Non trasformare tutto in regola però.
Io l'ho detto tante volte, e in tanti stati d'animo.
Io sono figlia di genitori che sono rimasti insieme.
Hanno fatto tanto. E per tante cose sono loro grata.
Ma.
La vicinanza affettiva non c'è.
Sono comunque cresciuta con una visione di coppia distorta. E la coppia la si impara prima di tutto sentendo i genitori. Poi li si osserva. Ma poi. Molto poi.
Quando le cose importanti sono state scritte.
E poi li osservi secondo l'ottica che ti hanno dato.
Mio padre, quando gli hanno investito il cane, mi ha chiamata, sono andata a prenderlo.
Se ne è stato in silenzio per quasi metà viaggio.
E poi mi ha detto "adesso sono davvero solo"
Ed era disperato. Letteralmente disperato in quel momento.
Mia madre è ancora a dire come lui, noi, tutta la famiglia l'ha schiacciata, oppressa, soffocata. Come lei ha rinunciato a tutta se stessa per noi.
Ma soprattutto è così arrabbiata con mio padre che non è in grado di una parola, mezza parola di dolcezza nei suoi riguardi.
E in casa loro è una guerra costante. Separate da brevi tregue, che esistono nei momenti in cui ci sono problemi da affrontare.
Come se non fossero più nemmeno capaci di guardare il bello che hanno fatto con le loro fatiche.

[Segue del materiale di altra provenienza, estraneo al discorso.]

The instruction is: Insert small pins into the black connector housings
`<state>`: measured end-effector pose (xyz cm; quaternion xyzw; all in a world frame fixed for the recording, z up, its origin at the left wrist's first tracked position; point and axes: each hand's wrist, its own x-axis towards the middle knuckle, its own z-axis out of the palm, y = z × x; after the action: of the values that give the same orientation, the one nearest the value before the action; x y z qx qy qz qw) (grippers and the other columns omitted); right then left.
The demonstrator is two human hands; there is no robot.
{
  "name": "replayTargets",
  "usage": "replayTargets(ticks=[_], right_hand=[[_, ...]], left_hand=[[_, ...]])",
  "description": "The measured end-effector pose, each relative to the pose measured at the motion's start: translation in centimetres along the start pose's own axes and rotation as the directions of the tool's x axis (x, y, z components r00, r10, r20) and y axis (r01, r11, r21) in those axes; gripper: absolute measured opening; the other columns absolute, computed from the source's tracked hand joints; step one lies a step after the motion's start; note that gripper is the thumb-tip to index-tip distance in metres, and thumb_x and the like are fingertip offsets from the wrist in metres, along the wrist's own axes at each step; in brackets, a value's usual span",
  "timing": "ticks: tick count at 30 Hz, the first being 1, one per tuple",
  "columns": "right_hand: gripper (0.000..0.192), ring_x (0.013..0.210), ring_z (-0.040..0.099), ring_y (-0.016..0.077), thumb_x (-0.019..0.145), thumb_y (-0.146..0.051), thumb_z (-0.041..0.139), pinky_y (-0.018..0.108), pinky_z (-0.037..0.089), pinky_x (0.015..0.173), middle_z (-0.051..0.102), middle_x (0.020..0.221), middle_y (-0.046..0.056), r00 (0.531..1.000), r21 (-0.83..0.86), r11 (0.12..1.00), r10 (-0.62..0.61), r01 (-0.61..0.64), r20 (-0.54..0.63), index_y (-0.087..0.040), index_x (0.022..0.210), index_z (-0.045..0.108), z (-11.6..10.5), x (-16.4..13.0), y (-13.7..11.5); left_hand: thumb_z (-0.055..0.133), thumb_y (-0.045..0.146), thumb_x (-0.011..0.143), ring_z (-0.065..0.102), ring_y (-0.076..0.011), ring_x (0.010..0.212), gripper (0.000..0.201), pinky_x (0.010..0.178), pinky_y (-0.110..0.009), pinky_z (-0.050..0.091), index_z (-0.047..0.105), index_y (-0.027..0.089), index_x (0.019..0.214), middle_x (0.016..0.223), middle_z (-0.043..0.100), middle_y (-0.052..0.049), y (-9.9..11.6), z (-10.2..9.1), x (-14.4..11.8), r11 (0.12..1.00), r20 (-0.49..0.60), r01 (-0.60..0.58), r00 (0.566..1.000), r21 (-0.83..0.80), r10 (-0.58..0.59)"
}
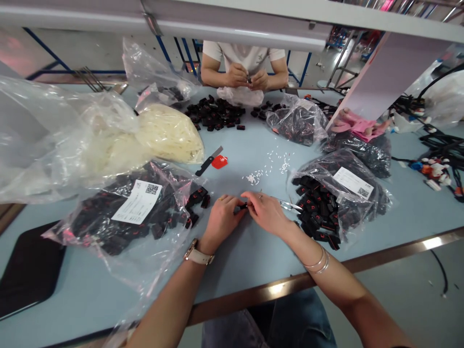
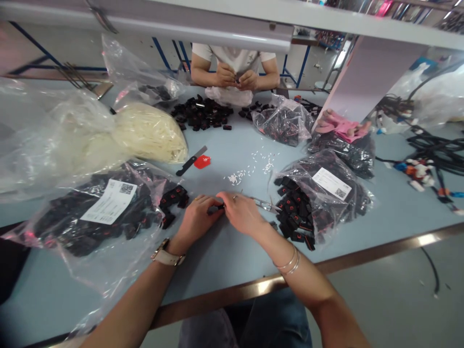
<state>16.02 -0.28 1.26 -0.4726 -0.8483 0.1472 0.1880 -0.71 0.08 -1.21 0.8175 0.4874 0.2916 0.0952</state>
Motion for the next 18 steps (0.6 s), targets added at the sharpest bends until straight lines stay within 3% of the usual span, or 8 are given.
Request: replayTargets(ticks=[10, 18], right_hand=[[0.034, 0.083, 0.064, 0.0189, 0.091, -0.013, 0.035, 0.028, 0.045, 0.066, 0.071, 0.087, 0.006, 0.999, -0.170, 0.985, -0.014, 0.020, 0.035, -0.021, 0.119, 0.054, 0.39, -0.30, -0.09], [0.045, 0.098, 0.063, 0.0159, 0.089, -0.018, 0.041, 0.030, 0.047, 0.085, 0.070, 0.109, 0.001, 0.998, 0.087, 0.994, 0.069, -0.070, 0.012, -0.024, 0.134, 0.042, 0.00, -0.40, 0.59]], left_hand=[[0.066, 0.019, 0.076, 0.059, -0.0201, 0.072, 0.007, 0.067, -0.031, 0.044, 0.061, 0.018, 0.072, 0.070, 0.065, -0.003, -0.18, -0.27, 0.09, 0.996, 0.066, 0.085, 0.994, -0.013, -0.084], [0.067, 0.026, 0.077, 0.060, -0.0199, 0.071, 0.009, 0.067, -0.031, 0.044, 0.064, 0.017, 0.078, 0.072, 0.067, -0.004, -0.21, -0.44, 0.22, 0.989, 0.116, 0.148, 0.982, 0.004, -0.147]])
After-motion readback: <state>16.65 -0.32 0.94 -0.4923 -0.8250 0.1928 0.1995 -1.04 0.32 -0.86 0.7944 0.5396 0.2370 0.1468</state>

Io provo una profonda pena per loro.
Veramente.
Mi intristiscono. Entrambi.
Mi inteneriscono.
Vorrei consolarli. E so che non posso nulla.
Perchè hanno vissuto una vita in cui non sono stati capaci di starsi vicino e si sono costretti a farlo lo stesso.

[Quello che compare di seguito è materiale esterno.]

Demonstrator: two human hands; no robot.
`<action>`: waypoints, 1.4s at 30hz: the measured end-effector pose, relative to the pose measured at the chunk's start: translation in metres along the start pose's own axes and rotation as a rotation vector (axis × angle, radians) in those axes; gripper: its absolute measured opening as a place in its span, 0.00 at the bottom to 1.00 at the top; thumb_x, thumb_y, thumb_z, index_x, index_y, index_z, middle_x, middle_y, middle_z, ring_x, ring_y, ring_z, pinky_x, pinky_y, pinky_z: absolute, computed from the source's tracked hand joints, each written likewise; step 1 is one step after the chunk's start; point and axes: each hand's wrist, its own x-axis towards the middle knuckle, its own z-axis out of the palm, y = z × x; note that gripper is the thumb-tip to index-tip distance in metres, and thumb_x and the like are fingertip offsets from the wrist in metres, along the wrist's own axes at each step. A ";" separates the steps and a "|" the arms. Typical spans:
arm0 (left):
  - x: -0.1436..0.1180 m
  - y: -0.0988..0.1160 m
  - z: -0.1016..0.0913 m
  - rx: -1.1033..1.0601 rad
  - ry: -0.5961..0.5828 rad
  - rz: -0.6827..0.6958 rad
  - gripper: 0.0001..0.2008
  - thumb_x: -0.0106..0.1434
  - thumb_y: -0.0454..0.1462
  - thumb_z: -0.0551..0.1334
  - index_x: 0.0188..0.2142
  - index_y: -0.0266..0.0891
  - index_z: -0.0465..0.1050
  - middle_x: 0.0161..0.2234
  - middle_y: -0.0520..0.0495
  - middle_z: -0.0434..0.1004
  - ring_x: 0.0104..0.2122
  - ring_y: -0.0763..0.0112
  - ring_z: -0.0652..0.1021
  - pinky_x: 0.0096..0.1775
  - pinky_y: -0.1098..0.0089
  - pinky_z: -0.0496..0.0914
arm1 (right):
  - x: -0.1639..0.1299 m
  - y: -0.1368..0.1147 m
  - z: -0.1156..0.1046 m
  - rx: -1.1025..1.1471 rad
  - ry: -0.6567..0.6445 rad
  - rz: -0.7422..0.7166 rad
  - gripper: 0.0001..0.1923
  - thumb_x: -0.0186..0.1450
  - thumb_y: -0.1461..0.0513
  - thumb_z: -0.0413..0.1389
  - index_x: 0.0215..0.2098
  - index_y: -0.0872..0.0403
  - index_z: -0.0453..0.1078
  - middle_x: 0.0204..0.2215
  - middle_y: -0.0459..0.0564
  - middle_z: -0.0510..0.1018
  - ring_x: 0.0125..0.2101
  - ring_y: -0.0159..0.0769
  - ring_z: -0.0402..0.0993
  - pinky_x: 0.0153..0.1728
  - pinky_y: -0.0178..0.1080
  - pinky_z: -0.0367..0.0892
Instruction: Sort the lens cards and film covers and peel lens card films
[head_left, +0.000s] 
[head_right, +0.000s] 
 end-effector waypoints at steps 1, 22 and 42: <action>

E vedo lo sguardo con cui si guardano.
Non c'è ombra di dolcezza.
Mio padre parla di angherie (reali)
E mia madre parla di incomprensione e abbandono da parte di lui (reale)
Vivono negli stessi spazi. Ma non sono insieme.
Se si fossero separati, io penso che sarebbe stato molto meglio.
Per tutti.
Forse avremmo avuto un po' di pace.
Le persone che hanno avuto esperienze simili alla mia, riportano le mie stesse sensazioni.
Ovviamente.
Non c'è regola.
Non si sa cosa è meglio.
Non c'è una linea da seguire assolutamente valida.
Non ci sono regole.
Ma pensare che le cose che riguardano se stessi si faccian in base alle paure per chi ci sta intorno (figli compresi) a me non sembra una posizione saldissima.
E mi viene in mente una gattara, che quando pensavo al secondo gatto e diventavo matta chiedendomi delle conseguenze sul micio che già viveva con me, mi aveva detto
"tesoro, se lo vuoi, lo vuoi per te. E solo in questo modo sarai in grado di affrontare le difficoltà eventuali".
Lei me l'ha detto per i gatti.
Ma mi ha delicatamente insegnato una fondamentale linea di vita.
Se i miei mi dicessero (e per fortuna non si azzardano) che sono rimasti insieme per me, li prenderei a ceffoni.
Tutti e due, senza distinzione.
Hanno deciso per i cazzi loro. Per i loro conti.
Va bene così.
Ma questo non ha tutelato noi figlie dagli squilibri di una coppia che coppia non è.